Plugin would be easier as u don't have to screen cap! Saves up Monitor space.


----------



## Jack0r (Jun 19, 2014)

Ehm, and how do you expect that plugin to work? Capture your desktop sound output and visualize it?
Its definitely alot easier and far more viable to just window capture Winamps/Foobar/VLC's visualizer. But hey, if you find someone that wants to do it, we wont stop him :)

You can also do it all on one monitor unless you use a fullscreen application, or you can connect a fake monitor and capture it from there.


----------



## ACrazyPandaBear (Oct 4, 2014)

Do you know any programs that connects to spotify that has a music visualizer? like a 
*spectrum*


----------



## LyfeStyleGFX (Jan 15, 2015)

* After effects has the ability to create an animated audio spectrum but it would rely on an existing soundtrack. You couldn't use the radio. Once you create  that spectrum and add a soundtrack to it you could then export it and use it in Video Source Plugin. The spectrum's are not large file sizes. This is one way I know of.

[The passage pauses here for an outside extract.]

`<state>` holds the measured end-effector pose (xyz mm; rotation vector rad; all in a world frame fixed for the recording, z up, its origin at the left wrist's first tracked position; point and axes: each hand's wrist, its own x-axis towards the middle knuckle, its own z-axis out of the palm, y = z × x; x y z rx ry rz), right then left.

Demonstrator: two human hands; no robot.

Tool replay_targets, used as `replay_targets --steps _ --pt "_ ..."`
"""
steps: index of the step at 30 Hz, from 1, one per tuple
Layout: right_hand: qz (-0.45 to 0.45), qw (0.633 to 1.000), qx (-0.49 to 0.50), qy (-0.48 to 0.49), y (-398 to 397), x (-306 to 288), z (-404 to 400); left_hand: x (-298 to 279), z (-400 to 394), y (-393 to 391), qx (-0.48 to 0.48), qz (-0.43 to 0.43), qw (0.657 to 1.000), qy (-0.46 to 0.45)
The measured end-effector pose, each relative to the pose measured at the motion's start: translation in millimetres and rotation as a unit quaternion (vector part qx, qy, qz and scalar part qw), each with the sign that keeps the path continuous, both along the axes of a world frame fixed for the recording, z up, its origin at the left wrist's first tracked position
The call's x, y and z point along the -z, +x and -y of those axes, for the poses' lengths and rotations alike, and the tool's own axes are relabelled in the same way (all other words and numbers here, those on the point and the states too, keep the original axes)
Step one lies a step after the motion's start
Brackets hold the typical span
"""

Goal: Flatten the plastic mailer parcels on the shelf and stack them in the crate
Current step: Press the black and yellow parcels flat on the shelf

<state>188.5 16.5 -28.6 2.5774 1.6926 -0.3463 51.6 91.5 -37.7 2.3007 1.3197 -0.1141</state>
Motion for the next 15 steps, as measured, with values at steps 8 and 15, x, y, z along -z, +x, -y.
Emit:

Also, Teeboard has a spectrum feature built in that uses the CLR browser to display this visually. Here is a screenshot, with some small tips. Sorry its not better but its 4am and I'm tired lol.*


----------



## VooDoo (Jul 13, 2015)

Jack0r said:


> Ehm, and how do you expect that plugin to work? Capture your desktop sound output and visualize it?
> Its definitely alot easier and far more viable to just window capture Winamps/Foobar/VLC's visualizer. But hey, if you find someone that wants to do it, we wont stop him :)
> 
> You can also do it all on one monitor unless you use a fullscreen application, or you can connect a fake monitor and capture it from there.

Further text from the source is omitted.